Data records:
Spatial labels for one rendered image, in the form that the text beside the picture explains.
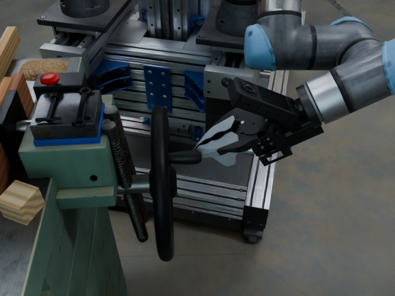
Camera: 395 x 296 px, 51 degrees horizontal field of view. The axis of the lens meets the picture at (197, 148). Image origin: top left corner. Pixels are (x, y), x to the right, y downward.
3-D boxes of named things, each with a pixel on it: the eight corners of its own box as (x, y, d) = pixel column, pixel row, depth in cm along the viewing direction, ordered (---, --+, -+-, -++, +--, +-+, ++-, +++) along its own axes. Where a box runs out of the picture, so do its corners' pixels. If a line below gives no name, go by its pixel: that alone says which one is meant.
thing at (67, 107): (100, 143, 64) (93, 115, 60) (27, 147, 63) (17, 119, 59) (107, 93, 73) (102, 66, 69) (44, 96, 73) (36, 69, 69)
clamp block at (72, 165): (114, 188, 69) (106, 149, 63) (32, 192, 68) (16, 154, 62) (119, 130, 80) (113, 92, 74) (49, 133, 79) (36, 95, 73)
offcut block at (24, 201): (3, 217, 61) (-6, 201, 58) (23, 195, 64) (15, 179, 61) (26, 226, 60) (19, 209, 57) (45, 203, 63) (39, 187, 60)
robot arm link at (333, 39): (307, 13, 72) (322, 39, 63) (371, 13, 72) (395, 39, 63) (300, 54, 77) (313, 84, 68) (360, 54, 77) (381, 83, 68)
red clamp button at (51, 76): (58, 86, 65) (56, 81, 65) (39, 87, 65) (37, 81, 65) (61, 76, 68) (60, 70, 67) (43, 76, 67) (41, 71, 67)
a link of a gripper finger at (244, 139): (221, 162, 66) (271, 140, 64) (217, 157, 65) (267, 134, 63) (218, 142, 70) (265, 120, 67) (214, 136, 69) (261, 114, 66)
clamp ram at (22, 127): (57, 164, 68) (43, 123, 62) (11, 166, 68) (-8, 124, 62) (65, 128, 75) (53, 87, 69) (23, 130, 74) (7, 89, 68)
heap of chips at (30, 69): (63, 78, 87) (62, 71, 86) (15, 80, 87) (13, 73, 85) (69, 60, 92) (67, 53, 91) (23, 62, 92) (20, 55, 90)
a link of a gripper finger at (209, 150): (208, 181, 72) (256, 160, 69) (190, 162, 68) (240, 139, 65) (207, 168, 74) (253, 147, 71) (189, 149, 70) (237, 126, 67)
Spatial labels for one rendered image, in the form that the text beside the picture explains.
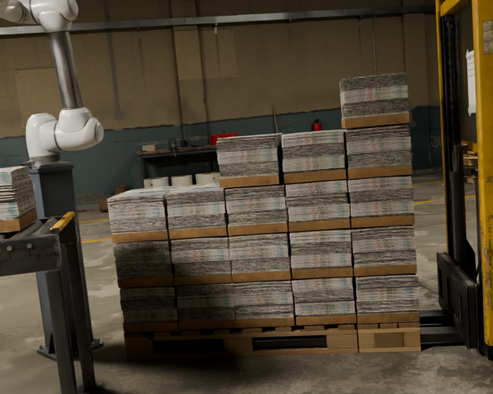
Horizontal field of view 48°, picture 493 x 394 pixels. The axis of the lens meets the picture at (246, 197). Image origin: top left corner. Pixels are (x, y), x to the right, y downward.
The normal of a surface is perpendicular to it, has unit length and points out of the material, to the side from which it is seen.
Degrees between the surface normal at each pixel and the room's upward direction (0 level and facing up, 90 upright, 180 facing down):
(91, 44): 90
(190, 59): 90
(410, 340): 90
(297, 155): 90
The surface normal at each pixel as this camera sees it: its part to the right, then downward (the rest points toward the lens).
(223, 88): 0.18, 0.11
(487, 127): -0.13, 0.13
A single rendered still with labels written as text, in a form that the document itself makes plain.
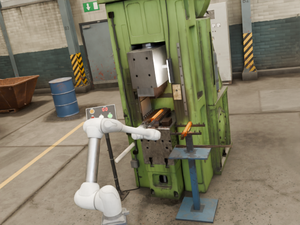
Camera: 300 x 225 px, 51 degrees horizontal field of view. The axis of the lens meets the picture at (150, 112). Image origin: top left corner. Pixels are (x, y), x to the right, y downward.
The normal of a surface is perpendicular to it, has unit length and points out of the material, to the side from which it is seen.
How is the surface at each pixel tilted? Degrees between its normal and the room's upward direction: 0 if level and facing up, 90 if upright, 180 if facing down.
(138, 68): 90
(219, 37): 90
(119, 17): 90
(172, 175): 89
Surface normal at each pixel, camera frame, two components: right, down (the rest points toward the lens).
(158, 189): -0.39, 0.33
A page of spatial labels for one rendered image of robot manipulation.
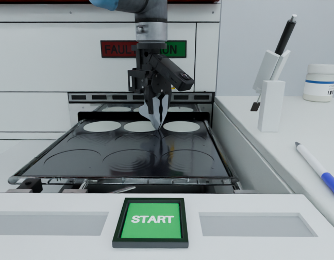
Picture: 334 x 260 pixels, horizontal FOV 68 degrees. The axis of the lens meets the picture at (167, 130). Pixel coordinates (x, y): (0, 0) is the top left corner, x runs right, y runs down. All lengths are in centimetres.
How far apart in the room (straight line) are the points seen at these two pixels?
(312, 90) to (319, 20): 183
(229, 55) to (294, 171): 202
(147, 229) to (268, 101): 30
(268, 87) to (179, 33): 39
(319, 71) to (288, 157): 44
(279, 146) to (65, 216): 29
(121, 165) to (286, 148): 27
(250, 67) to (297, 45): 43
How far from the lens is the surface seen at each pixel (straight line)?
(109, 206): 24
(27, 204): 28
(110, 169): 45
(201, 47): 76
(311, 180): 31
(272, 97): 44
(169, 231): 21
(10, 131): 94
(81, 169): 46
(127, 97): 77
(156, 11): 59
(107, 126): 69
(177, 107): 76
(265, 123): 45
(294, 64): 249
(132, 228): 21
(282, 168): 34
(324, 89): 77
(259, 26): 237
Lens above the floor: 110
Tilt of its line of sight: 18 degrees down
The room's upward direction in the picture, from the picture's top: straight up
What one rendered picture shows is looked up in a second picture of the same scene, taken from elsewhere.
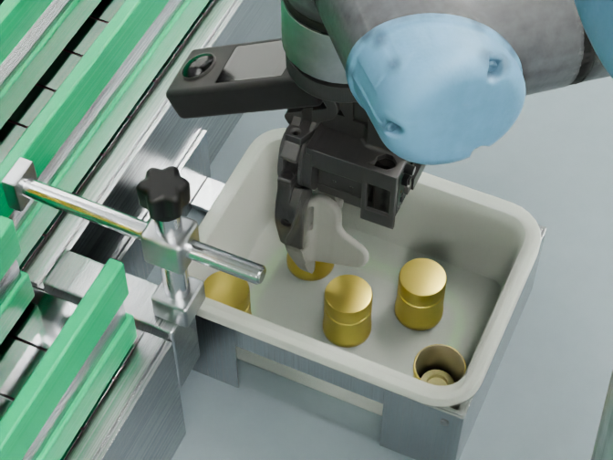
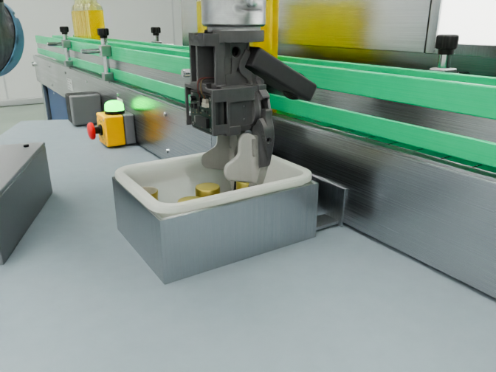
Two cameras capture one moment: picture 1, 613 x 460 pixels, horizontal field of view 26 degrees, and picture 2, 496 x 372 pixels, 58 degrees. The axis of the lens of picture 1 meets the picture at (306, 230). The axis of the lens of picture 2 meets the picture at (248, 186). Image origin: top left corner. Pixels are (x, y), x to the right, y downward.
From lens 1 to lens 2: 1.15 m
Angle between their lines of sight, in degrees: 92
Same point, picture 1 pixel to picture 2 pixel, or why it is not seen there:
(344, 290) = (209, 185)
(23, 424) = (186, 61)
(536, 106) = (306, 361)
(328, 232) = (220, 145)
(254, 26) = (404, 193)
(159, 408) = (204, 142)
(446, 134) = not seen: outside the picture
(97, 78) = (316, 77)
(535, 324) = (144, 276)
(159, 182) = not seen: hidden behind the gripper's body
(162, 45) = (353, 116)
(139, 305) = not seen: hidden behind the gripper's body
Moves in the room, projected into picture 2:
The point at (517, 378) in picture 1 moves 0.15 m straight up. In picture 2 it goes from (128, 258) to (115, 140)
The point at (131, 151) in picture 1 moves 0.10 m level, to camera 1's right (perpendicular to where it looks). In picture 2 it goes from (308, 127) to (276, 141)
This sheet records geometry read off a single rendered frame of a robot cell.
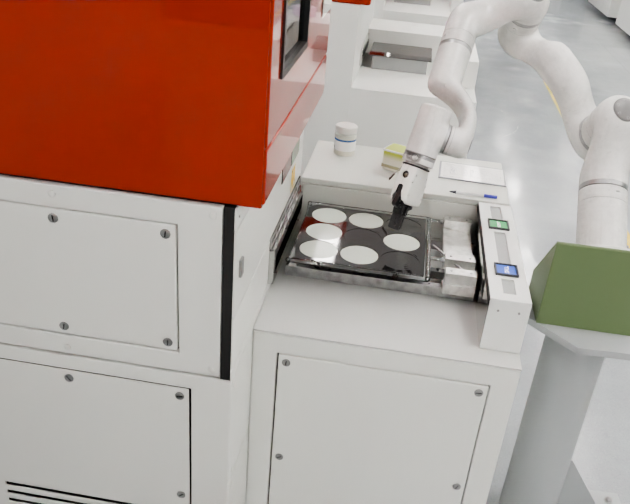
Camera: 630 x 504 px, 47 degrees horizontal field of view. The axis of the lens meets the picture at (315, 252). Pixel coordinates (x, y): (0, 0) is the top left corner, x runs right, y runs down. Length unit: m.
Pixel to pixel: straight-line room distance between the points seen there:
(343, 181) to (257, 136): 0.91
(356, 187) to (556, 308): 0.69
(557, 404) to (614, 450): 0.90
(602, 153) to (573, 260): 0.30
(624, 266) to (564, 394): 0.40
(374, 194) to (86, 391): 1.01
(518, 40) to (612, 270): 0.70
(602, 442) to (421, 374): 1.34
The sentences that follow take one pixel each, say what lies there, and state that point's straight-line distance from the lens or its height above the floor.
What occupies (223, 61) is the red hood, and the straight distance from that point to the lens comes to 1.27.
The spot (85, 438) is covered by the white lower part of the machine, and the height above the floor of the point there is 0.59.
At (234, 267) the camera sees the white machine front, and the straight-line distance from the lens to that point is 1.41.
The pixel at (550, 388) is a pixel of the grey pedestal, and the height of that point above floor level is 0.62.
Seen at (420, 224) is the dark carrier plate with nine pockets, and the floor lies 0.90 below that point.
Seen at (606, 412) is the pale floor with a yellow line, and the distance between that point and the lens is 3.11.
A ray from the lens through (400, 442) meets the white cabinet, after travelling 1.87.
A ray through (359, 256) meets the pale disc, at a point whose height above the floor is 0.90.
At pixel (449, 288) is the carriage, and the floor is 0.87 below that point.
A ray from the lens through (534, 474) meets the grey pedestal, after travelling 2.23.
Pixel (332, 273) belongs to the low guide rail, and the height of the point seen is 0.84.
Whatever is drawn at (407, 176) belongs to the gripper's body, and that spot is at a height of 1.10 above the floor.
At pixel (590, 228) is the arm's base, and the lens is 1.91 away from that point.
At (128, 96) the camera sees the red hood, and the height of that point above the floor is 1.41.
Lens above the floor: 1.79
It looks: 28 degrees down
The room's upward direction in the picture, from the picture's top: 5 degrees clockwise
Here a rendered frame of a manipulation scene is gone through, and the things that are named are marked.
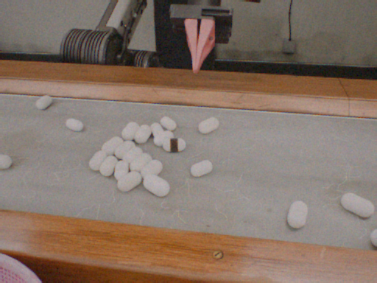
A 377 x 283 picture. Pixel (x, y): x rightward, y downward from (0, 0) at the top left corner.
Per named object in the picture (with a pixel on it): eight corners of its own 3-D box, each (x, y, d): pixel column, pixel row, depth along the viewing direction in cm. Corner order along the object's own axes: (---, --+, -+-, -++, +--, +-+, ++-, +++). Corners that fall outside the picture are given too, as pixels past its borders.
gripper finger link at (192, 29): (225, 63, 49) (231, 9, 51) (178, 60, 49) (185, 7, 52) (224, 82, 55) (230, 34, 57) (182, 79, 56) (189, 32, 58)
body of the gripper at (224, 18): (232, 17, 51) (236, -23, 52) (168, 13, 52) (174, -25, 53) (230, 40, 57) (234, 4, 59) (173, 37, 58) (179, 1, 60)
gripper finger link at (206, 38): (209, 62, 49) (216, 9, 51) (163, 59, 50) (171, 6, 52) (210, 82, 55) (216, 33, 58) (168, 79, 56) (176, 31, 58)
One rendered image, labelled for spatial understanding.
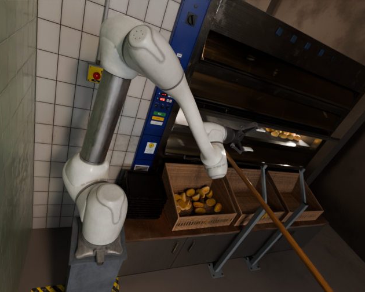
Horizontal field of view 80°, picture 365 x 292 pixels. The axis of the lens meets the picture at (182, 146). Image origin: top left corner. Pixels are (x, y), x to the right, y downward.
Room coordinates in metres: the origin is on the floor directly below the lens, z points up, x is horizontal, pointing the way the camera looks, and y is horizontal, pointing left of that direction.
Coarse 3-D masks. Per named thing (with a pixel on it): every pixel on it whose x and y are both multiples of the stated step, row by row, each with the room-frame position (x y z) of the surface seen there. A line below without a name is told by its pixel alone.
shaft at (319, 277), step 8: (232, 160) 1.35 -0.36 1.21; (240, 176) 1.23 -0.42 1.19; (248, 184) 1.16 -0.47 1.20; (256, 192) 1.10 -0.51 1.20; (264, 208) 1.00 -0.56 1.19; (272, 216) 0.95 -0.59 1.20; (280, 224) 0.91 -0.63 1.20; (288, 232) 0.87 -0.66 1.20; (288, 240) 0.84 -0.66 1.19; (296, 248) 0.80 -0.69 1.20; (304, 256) 0.76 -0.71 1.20; (312, 264) 0.73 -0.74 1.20; (312, 272) 0.70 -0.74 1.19; (320, 280) 0.67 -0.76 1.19; (328, 288) 0.65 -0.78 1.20
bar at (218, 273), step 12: (192, 156) 1.25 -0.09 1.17; (264, 168) 1.57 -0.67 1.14; (288, 168) 1.72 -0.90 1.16; (300, 168) 1.81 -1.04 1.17; (264, 180) 1.52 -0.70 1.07; (300, 180) 1.78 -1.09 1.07; (264, 192) 1.46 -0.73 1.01; (300, 204) 1.68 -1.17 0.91; (240, 240) 1.39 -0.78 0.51; (228, 252) 1.39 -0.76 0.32; (264, 252) 1.63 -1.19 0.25; (216, 264) 1.41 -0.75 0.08; (252, 264) 1.63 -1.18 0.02; (216, 276) 1.34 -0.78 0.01
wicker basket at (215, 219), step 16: (176, 176) 1.57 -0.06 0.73; (192, 176) 1.66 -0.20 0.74; (208, 176) 1.75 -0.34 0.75; (176, 192) 1.54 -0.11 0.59; (224, 192) 1.61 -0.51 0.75; (176, 208) 1.19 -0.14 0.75; (192, 208) 1.44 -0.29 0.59; (208, 208) 1.52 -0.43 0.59; (224, 208) 1.54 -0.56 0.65; (176, 224) 1.20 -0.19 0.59; (192, 224) 1.22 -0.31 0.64; (208, 224) 1.31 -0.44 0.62; (224, 224) 1.40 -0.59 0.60
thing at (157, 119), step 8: (160, 96) 1.42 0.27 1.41; (168, 96) 1.45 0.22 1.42; (160, 104) 1.43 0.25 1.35; (168, 104) 1.46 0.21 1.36; (152, 112) 1.41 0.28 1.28; (160, 112) 1.44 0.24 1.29; (168, 112) 1.47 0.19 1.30; (152, 120) 1.42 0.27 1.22; (160, 120) 1.45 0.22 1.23; (160, 128) 1.46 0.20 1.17
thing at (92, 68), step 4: (88, 64) 1.15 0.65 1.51; (92, 64) 1.17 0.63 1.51; (96, 64) 1.19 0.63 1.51; (100, 64) 1.22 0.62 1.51; (88, 68) 1.15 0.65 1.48; (92, 68) 1.16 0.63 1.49; (96, 68) 1.17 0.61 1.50; (100, 68) 1.18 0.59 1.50; (88, 72) 1.15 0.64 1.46; (92, 72) 1.16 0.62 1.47; (100, 72) 1.18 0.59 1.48; (88, 76) 1.15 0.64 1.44; (92, 76) 1.16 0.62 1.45; (88, 80) 1.15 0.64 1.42; (92, 80) 1.16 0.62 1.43; (96, 80) 1.17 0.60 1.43
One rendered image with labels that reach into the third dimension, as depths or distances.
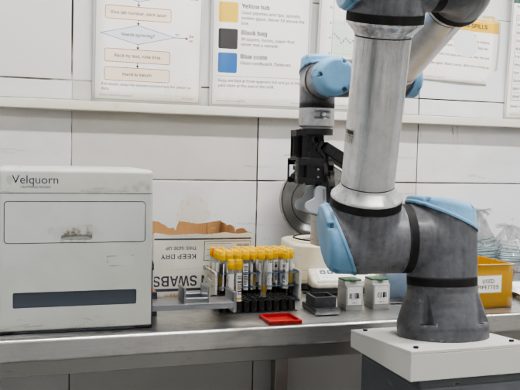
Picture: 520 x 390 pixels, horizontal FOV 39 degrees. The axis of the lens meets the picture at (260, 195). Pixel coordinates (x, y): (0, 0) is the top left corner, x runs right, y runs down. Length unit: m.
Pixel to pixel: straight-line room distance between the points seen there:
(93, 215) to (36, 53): 0.74
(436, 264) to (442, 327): 0.10
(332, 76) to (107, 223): 0.50
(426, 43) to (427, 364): 0.53
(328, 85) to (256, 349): 0.53
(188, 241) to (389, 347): 0.68
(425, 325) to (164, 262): 0.71
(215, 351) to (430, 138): 1.16
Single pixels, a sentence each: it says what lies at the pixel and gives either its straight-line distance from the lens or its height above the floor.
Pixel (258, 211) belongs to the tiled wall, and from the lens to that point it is 2.11.
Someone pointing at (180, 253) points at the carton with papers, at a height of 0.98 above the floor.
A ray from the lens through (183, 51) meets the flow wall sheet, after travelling 2.05.
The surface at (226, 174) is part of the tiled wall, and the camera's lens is 2.08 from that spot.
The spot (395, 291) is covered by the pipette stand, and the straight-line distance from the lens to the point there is 1.72.
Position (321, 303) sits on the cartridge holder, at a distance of 1.56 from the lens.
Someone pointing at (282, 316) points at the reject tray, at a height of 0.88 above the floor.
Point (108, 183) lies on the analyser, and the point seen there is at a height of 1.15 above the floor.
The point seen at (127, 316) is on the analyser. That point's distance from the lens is 1.41.
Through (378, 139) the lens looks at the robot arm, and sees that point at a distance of 1.12.
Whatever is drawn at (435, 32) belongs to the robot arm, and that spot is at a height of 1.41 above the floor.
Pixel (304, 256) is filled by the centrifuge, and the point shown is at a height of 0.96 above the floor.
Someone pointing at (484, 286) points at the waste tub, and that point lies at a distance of 1.72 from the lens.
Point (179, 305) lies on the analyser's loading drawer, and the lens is 1.43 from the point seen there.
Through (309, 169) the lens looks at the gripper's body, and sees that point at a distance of 1.52.
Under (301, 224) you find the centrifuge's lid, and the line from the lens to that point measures 2.09.
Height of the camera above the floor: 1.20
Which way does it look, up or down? 3 degrees down
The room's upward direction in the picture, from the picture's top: 1 degrees clockwise
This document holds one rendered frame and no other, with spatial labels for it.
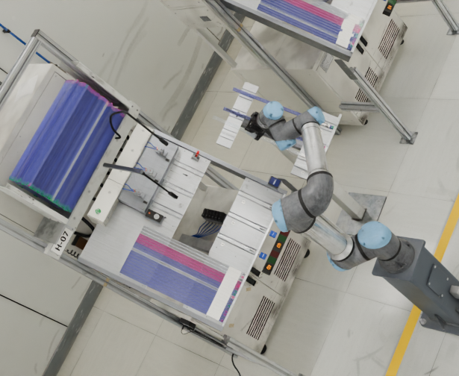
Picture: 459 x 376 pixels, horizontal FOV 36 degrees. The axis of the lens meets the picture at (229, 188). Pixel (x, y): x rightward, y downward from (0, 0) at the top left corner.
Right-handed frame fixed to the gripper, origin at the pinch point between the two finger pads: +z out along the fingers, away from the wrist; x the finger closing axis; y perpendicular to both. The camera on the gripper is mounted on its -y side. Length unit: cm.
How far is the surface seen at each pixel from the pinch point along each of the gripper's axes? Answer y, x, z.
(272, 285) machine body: -49, 44, 70
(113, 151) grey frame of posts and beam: 54, 31, 19
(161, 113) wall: 46, -58, 200
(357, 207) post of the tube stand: -72, -12, 57
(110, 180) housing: 49, 43, 21
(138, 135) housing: 47, 19, 20
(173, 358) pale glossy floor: -27, 97, 137
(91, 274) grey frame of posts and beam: 38, 83, 37

(TASK DESCRIPTION):
Nothing but the lines above, starting at the line that contains "Picture: 334 x" and ending at the line that contains "Moves in the", should be given again, exactly and without the pictures.

(WRITTEN SOLUTION):
Picture: 334 x 260 pixels, horizontal FOV 68 degrees. The axis of the lens meets the picture at (167, 130). Pixel coordinates (x, y): (0, 0) is the top left corner, x runs right, y runs down. All lengths are in centimetres.
How far apart in the room (straight line) are the points seen at these two pixels?
(312, 90) to (319, 20): 183
(229, 55) to (294, 171): 202
(147, 229) to (268, 101): 30
(268, 87) to (179, 33): 39
(319, 71) to (288, 157): 44
(279, 146) to (65, 216): 29
(121, 165) to (286, 148): 27
(250, 67) to (297, 45): 43
How far from the lens is the surface seen at each pixel (straight line)?
(109, 206): 24
(27, 204): 28
(110, 169): 45
(201, 47): 76
(311, 180): 31
(272, 97): 44
(169, 231): 21
(10, 131): 94
(81, 169): 46
(127, 97): 77
(156, 11): 59
(107, 126): 69
(177, 107): 76
(265, 123): 45
(294, 64): 249
(132, 228): 21
(282, 168): 34
(324, 89): 77
(259, 26): 237
Lens above the floor: 110
Tilt of its line of sight: 18 degrees down
The room's upward direction in the picture, from the picture's top: straight up
What one rendered picture shows is looked up in a second picture of the same scene, taken from elsewhere.
Two cameras capture one moment: picture 1, 613 x 460 pixels, horizontal field of view 26 degrees, and picture 2, 496 x 372 pixels, 58 degrees. The axis of the lens of picture 1 meets the picture at (306, 230). The axis of the lens of picture 2 meets the picture at (248, 186). Image origin: top left corner. Pixels are (x, y), x to the right, y downward.
From lens 1 to lens 2: 1.15 m
Angle between their lines of sight, in degrees: 92
Same point, picture 1 pixel to picture 2 pixel, or why it is not seen there:
(344, 290) = (209, 185)
(23, 424) = (186, 61)
(536, 106) = (306, 361)
(328, 232) = (220, 145)
(254, 26) = (404, 193)
(159, 408) = (204, 142)
(446, 134) = not seen: outside the picture
(97, 78) = (316, 77)
(535, 324) = (144, 276)
(159, 182) = not seen: hidden behind the gripper's body
(162, 45) = (353, 116)
(139, 305) = not seen: hidden behind the gripper's body
Moves in the room, projected into picture 2:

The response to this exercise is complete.